I most of the time feel like sarcasm and bitterness are uninvited in my life, and most of the time they are.  In this moment however I print their invitations with my imaginary printer that I am using to print everything I need to print, which includes transcript requests to The Lipscomb, because the Registrar doesn’t know how to use email, and also forms for The Grad Schools.  The Grad Schools know how to use email, and they know how to make online applications, which they have made and are lengthening according to the lists of their applicants and the suffixes on the names of their five highest-paid employees, whose salaries are lengthening according to the string of imaginary zeroes after the imaginary heading in the Book of My Life: Things I Have Accomplished, and Will Accomplish.  000000000.0000000000

If I can make Christmas presents happen by the 25th, make a grant application happen by the 17th, make four or five grad school applications happen by the 31st, and make rent and loans and utilities happen by the 1st of January, then I will be alive, inexplicably, sane, not wandering around the Broadway post office leaning in car windows asking for money to go to Burger King.  If I can make it alive and sane and un-homeless to January, maybe the 31st of January, when the last of the bright & shining applications and portfolios will be either thumbed or unthumbed, either in the inbox or the outbox, either liked or disliked, then, I can wear something with a hood, maybe something red and a note in my chest that someone wrote that says in so many words i love you, and walk around in a place that is far enough away.

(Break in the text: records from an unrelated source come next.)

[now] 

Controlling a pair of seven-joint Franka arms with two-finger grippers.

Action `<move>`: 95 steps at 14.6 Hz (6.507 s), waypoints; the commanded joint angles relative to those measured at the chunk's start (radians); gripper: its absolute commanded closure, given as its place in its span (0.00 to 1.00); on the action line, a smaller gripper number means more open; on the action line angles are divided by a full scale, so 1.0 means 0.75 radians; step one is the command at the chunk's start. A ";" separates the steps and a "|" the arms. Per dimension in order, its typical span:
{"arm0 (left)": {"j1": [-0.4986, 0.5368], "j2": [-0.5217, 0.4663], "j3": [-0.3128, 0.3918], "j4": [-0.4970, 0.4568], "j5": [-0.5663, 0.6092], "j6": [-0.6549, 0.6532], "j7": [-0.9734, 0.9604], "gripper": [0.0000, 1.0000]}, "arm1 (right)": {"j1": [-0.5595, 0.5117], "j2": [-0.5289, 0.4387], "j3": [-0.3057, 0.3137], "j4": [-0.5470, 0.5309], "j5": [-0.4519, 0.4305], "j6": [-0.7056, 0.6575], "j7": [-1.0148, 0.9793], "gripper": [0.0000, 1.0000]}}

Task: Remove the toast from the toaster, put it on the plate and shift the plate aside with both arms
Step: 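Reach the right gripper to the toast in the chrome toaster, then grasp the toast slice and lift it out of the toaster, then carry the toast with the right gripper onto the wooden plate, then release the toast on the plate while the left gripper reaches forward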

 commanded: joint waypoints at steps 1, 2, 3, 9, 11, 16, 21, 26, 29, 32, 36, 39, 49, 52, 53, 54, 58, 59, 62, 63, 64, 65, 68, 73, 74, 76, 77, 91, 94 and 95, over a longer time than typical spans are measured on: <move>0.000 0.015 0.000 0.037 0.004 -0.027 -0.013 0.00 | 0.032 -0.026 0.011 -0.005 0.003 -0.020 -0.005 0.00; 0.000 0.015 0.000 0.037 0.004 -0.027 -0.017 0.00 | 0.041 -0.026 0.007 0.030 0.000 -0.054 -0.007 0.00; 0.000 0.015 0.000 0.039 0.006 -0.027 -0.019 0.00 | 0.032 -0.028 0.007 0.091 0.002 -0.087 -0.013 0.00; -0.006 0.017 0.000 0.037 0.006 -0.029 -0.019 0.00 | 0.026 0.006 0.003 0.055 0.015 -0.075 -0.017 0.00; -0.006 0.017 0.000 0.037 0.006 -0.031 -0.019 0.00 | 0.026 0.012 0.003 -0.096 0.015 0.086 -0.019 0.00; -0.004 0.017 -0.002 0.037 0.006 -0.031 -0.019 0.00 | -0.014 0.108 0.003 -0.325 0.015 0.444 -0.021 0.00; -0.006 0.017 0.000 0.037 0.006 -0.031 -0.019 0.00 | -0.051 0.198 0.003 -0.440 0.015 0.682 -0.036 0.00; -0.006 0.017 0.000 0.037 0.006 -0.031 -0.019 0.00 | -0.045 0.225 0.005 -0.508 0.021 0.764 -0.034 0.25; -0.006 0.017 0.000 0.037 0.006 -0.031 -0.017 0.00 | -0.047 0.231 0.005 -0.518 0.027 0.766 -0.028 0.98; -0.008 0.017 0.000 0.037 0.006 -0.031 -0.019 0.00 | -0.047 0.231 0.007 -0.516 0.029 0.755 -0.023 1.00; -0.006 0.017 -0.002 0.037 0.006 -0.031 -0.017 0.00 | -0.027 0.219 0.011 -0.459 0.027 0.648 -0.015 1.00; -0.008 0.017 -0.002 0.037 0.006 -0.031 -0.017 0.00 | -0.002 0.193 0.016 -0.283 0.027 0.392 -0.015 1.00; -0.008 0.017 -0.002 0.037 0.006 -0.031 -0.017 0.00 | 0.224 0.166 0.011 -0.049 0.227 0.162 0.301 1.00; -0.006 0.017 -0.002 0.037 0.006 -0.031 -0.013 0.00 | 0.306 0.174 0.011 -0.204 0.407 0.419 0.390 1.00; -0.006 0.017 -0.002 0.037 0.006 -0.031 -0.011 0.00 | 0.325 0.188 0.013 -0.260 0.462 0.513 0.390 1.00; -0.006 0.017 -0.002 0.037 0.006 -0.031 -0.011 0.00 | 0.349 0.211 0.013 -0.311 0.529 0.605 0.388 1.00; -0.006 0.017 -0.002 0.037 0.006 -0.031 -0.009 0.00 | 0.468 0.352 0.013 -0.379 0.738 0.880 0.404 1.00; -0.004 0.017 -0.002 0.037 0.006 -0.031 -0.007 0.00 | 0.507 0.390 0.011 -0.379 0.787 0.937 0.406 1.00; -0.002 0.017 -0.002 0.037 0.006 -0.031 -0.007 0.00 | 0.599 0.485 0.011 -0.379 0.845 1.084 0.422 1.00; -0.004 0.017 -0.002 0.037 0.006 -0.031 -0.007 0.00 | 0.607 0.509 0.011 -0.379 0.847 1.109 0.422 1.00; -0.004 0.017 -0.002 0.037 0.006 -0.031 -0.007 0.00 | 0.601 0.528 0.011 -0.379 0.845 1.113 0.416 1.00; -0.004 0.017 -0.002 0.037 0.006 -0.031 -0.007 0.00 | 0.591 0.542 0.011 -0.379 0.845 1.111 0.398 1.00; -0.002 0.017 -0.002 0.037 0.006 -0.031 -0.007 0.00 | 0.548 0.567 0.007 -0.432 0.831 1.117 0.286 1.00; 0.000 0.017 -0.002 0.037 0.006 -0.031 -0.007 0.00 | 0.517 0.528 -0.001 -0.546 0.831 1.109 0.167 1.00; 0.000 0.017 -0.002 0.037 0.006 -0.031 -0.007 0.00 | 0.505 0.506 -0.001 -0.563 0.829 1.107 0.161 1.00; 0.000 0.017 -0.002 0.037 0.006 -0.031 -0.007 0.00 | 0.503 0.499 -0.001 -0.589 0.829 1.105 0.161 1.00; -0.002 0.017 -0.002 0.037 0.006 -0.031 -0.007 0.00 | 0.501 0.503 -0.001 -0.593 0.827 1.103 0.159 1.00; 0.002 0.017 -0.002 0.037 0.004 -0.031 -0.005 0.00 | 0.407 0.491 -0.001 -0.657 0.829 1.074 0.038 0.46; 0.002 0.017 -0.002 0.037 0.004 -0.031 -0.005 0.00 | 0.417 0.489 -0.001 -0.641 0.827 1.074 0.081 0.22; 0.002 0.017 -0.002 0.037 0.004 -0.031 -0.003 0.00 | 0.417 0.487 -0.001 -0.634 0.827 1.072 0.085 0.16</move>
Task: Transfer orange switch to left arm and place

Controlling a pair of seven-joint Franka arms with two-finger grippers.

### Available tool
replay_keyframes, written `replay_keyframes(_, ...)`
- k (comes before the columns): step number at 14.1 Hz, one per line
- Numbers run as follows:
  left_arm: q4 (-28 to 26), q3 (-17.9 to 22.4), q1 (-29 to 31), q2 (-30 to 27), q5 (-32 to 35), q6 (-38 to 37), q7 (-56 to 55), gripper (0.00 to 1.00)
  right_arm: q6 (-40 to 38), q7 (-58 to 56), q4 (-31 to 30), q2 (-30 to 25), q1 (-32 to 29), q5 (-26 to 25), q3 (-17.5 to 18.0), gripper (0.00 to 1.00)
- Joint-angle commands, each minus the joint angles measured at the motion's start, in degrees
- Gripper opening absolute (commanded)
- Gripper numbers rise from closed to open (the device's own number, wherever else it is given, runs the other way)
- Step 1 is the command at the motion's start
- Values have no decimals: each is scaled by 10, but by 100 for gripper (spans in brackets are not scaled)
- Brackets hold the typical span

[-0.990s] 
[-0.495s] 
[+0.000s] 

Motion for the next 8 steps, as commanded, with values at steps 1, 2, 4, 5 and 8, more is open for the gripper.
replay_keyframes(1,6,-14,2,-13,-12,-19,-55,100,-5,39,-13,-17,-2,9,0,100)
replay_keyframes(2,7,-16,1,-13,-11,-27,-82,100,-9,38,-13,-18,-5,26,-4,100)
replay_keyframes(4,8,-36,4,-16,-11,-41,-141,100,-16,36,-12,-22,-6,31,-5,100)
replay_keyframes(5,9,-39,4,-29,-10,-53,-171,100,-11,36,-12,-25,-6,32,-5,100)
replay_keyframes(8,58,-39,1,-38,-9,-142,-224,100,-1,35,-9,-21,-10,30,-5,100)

It would be nice, in proportion to the difficulty, to take a trip.  I have the lists of places, lengthening in proportion to the lengthening list of places I have not traveled while reaching this age, twenty-four, twice twelve, twice twice six.  Even in my soul I am untraveling, and this is probably the most important of anything.  At this point I will not mail the invitations to sarcasm and bitterness, but will shred them, in my imaginary shredder that I am using to shred the invitations I printed for misery, wretchedness and poverty, which is even now spitting out in long strips the words “misery,” “wretchedness” and “poverty” sliced into unintelligible pieces along with a humming sound (like the happy librarian pushing the cart or the nipped & jaunty downtown-walker) and a crunching, as of snow in the morning, or cereal in the morning.

I guess things are ok.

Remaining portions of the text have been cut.